Masitala Mushinga, director of debt management at Zambia's. Ministry of Financing, stated they were positive and relaxed at the. beginning of the procedure-- but rapidly discovered themselves caught. between the similarity China, its greatest lender, and. bondholders who did not agree on what constituted similar. financial obligation relief.
The two elephants existed battling and we were right. there in the middle without any genuine assets, so to speak,. because we didn't understand how the process ought to play out, she. said at the Paris occasion.
Spats emerged early on when China called for the huge. Western-led multilateral advancement banks to likewise swallow. losses, while in November the main creditor group, led by. China and France, temporarily torpedoed a government and. IMF-approved agreement with private sector shareholders in the. premises it did not supply adequate financial obligation relief.

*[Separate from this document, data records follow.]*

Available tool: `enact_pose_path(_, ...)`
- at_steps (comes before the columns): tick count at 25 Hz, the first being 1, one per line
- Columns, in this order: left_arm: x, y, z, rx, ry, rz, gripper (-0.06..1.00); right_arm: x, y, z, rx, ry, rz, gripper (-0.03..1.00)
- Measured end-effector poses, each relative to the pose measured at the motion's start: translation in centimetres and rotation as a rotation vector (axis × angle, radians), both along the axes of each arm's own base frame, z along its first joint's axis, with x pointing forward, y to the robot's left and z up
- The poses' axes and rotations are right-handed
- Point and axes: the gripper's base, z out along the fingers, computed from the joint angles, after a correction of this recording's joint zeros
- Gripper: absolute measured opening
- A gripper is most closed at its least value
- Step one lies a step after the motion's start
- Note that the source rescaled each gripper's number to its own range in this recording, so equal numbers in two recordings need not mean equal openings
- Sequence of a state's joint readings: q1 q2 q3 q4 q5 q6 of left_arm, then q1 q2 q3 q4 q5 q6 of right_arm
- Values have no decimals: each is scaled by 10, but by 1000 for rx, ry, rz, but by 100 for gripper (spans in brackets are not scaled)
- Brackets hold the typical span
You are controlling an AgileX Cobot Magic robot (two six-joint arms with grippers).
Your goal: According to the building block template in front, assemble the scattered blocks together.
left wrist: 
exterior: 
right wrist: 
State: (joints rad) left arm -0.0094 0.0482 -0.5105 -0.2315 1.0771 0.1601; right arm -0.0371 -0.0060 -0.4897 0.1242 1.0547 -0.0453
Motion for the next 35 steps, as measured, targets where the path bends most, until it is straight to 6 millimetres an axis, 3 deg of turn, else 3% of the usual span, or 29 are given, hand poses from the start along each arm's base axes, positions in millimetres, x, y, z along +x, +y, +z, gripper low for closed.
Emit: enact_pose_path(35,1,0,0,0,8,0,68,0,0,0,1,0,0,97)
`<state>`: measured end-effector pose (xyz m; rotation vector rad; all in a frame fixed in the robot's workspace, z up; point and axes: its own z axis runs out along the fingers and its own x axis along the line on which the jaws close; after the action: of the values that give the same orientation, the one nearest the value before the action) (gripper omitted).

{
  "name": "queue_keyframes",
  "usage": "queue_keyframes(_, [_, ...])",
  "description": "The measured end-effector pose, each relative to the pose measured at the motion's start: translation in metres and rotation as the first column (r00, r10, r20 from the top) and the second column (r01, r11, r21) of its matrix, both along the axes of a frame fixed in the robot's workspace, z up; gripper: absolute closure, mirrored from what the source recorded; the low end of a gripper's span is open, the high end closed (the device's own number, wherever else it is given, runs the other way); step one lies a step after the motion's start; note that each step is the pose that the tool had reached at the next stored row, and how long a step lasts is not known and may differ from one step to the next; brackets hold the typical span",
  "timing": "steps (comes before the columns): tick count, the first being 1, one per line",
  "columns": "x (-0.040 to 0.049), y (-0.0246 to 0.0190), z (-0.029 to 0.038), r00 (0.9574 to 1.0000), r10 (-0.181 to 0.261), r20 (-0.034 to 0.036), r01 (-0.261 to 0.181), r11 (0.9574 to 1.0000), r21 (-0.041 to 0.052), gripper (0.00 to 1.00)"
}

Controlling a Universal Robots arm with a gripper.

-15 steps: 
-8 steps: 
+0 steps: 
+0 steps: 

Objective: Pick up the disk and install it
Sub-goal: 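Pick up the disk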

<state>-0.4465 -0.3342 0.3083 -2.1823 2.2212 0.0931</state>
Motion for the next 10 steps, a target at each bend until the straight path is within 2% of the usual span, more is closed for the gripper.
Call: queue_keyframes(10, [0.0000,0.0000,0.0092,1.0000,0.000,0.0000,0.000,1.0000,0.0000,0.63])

The G20 structure ... I do not believe I want to recommend. that to any country, Ghana's central bank governor, Ernest. Addison, said at the same occasion Paris Club co-chair Roos was. speaking at, when asked about his nation's experiences.
BATTLEGROUND
Zambia's offer will see main sector financial institutions reschedule. $ 6.3 billion worth of their loans while 3 of the nation's. main bonds, worth a combined $3 billion, will be rolled into 2. with brand-new payment schedules and conditions.

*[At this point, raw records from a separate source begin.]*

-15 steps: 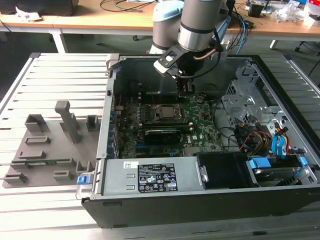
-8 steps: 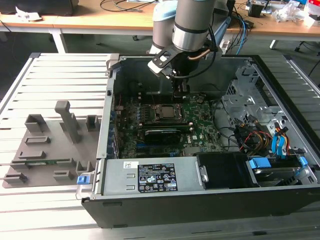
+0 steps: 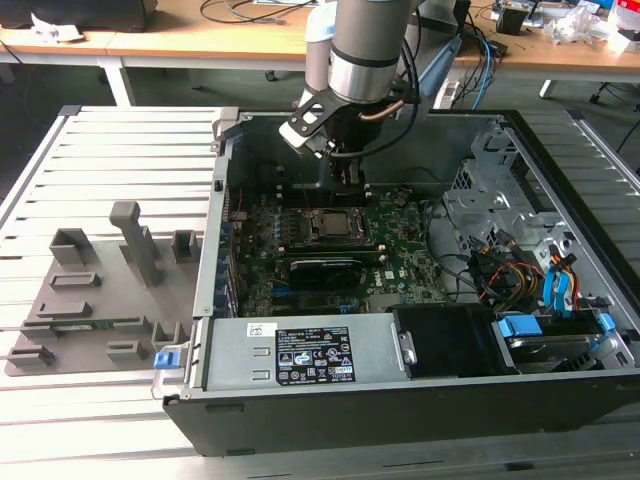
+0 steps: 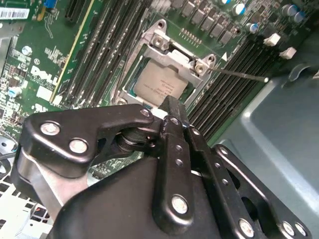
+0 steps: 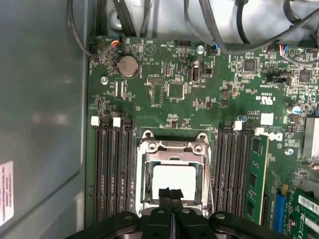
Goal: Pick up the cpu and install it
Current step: 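Close the cpu cover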
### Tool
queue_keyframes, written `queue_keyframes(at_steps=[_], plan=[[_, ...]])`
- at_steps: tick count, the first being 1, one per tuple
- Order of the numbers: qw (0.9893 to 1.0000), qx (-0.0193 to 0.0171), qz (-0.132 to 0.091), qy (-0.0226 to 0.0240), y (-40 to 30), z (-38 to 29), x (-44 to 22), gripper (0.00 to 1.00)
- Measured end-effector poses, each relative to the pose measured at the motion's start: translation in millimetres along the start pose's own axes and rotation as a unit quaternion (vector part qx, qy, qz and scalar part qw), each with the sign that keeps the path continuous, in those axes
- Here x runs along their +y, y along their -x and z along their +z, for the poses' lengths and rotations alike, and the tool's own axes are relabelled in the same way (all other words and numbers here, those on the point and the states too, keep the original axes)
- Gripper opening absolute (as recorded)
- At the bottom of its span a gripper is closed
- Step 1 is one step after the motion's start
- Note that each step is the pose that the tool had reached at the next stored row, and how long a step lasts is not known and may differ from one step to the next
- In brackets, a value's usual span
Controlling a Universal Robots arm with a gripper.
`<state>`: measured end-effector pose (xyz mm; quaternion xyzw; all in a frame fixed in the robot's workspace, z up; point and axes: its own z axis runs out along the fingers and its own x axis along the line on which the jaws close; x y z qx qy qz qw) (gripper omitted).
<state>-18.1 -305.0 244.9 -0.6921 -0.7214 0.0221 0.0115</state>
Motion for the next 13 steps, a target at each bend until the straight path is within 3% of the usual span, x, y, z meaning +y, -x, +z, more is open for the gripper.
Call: queue_keyframes(at_steps=[1, 2, 5, 9, 13], plan=[[1.0000, 0.0000, 0.000, 0.0000, -0.4, 1.7, -8.5, 0.11], [1.0000, 0.0000, 0.000, 0.0000, -0.6, 2.8, -12.6, 0.11], [1.0000, 0.0000, 0.000, 0.0000, -0.3, 4.5, -18.4, 0.11], [1.0000, 0.0000, 0.000, 0.0000, 0.8, 13.0, -20.1, 0.11], [1.0000, 0.0000, 0.000, 0.0000, 2.5, 27.7, -19.1, 0.11]])
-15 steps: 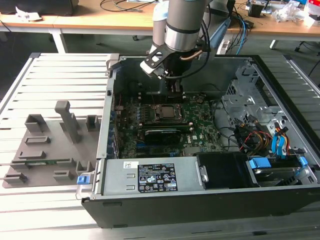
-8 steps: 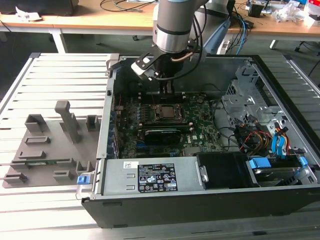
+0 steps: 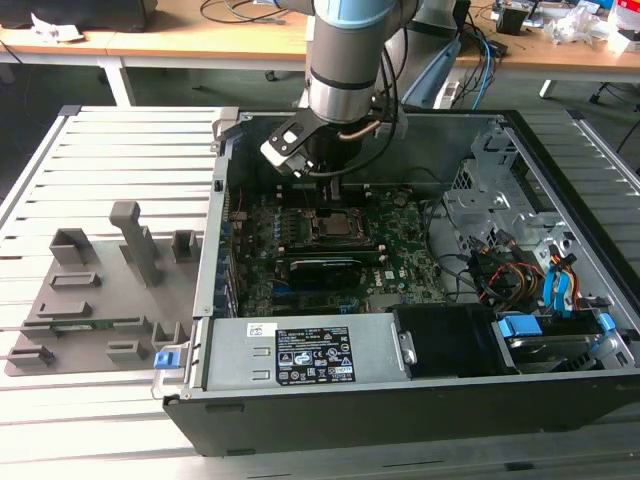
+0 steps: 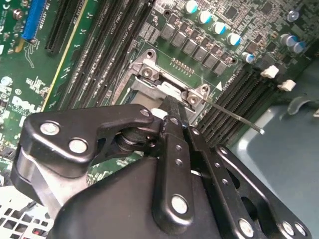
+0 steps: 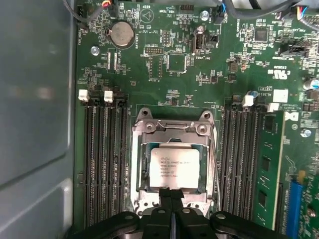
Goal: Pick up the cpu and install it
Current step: 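Close the cpu cover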
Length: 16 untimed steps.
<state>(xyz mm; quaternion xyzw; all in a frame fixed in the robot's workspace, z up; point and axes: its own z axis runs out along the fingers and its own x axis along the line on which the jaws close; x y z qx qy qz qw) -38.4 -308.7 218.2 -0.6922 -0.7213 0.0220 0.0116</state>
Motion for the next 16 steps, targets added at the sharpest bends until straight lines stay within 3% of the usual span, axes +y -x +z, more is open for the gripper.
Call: queue_keyframes(at_steps=[5, 8, 10, 16], plan=[[1.0000, -0.0005, 0.000, -0.0004, 0.7, 14.6, 0.6, 0.11], [1.0000, 0.0006, 0.000, 0.0001, 0.6, 14.3, 4.3, 0.11], [1.0000, 0.0004, 0.000, 0.0003, 0.9, 11.8, 12.6, 0.11], [1.0000, 0.0000, 0.000, -0.0003, 1.5, -5.9, 14.7, 0.11]])
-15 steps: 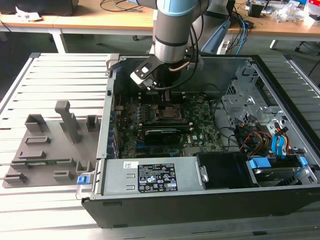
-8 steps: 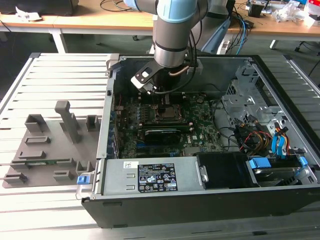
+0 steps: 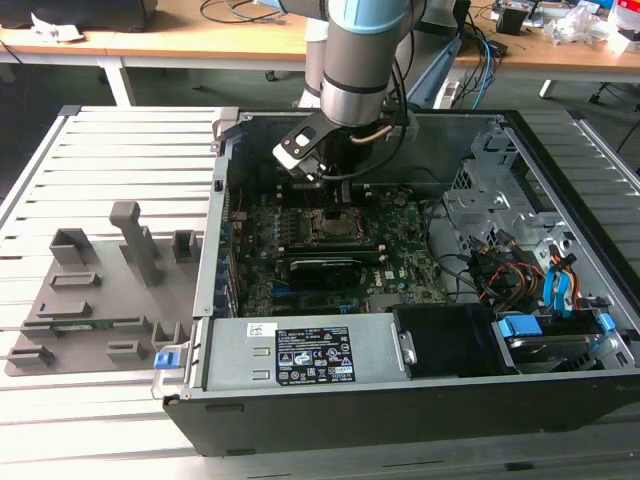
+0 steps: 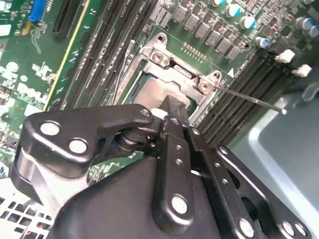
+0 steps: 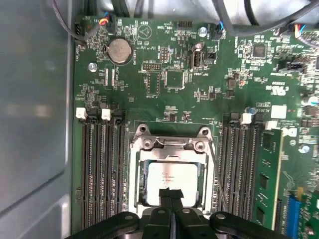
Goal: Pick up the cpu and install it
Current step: 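Close the cpu cover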
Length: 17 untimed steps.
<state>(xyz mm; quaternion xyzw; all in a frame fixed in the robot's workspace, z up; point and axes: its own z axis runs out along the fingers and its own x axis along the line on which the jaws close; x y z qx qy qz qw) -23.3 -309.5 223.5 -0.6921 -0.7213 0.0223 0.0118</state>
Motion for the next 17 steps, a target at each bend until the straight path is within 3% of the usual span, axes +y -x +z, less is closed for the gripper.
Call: queue_keyframes(at_steps=[4, 7, 9, 11, 17], plan=[[1.0000, 0.0000, 0.000, 0.0000, 0.4, -24.6, -1.0, 0.11], [1.0000, 0.0000, 0.000, 0.0000, 0.5, -35.9, -1.6, 0.11], [1.0000, 0.0000, 0.000, 0.0000, 2.4, -37.7, -1.7, 0.11], [1.0000, 0.0002, 0.000, 0.0000, 11.5, -37.5, -2.1, 0.11], [1.0000, 0.0002, 0.000, 0.0000, 14.2, -37.5, -2.2, 0.11]])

A modest quantity of bank and other loans stay to be. restructured.
Former IMF General Counsel Sean Hagan and sovereign debt. professional Brad Setser highlight how clauses inserted in the new. deals mean Zambia - which is Africa's second largest copper. manufacturer - will make extra payments if it recovers quickly.
Those extra payments though might press its financial obligation back up. to a level where the IMF states it is at high danger of financial obligation. distress once again however.
Backers of the Common Structure however insist that its. troubles are being settled.
Allison Holland, who heads the IMF's Debt Policy Department,. believes lessons found out in Zambia suggested Ghana was able to get. from IMF personnel level agreement to programme approval far. quicker.
She added that official creditors now have a much better. understanding of each other's issues and restrictions which. the setting up of a Worldwide Sovereign Financial obligation Roundtable indicates the. process can now be constantly be enhanced.
Bondholder committee member Thys Louw at South Africa-based. financial investment company NinetyOne believes, nevertheless, that the struggles in. Zambia were deep rooted which the concept that restructurings. have lots of typical features is a fallacy.
We were constantly positive in regards to engagement, but. Zambia ended up being basically the battleground, the security. damage in the more comprehensive themes at play, Louw stated, pointing to. both the West's hawkishness towards China and the issue. initially that a wave of defaults was approaching.
REAL WIN
Among Zambia's legal consultants, Melissa Butler at law practice. White & & Case, also kept in mind how China was singled out for. criticism.
There was a great deal of finger pointing (at China) in the early. days that was somewhat unreasonable, since there was a learning. procedure going on, Butler said.
They have actually demonstrated that they want to engage with the. rest of the global neighborhood, and in Zambia they. delivered. That to me is the genuine win here.
China's foreign ministry representative Wang Wenbin informed a. regular rundown on Friday that Beijing's efforts had been. highly appreciated by all sides which it would, continue. to collaborate and comply with all celebrations worried.
The IMF concluded its evaluation of Zambia's Extended Credit. Center (ECF) on Tuesday - and Zambia likewise asked to increase that. $ 1.3 billion loan program to $1.7 billion to assist it respond. to the country's worst drought in 40 years.
But will getting its restructuring over the line clear the. path for the next Typical Framework default any place it emerge?
I believe it might be easier, however do I think it will get less. complex? No, White and Case's Butler stated.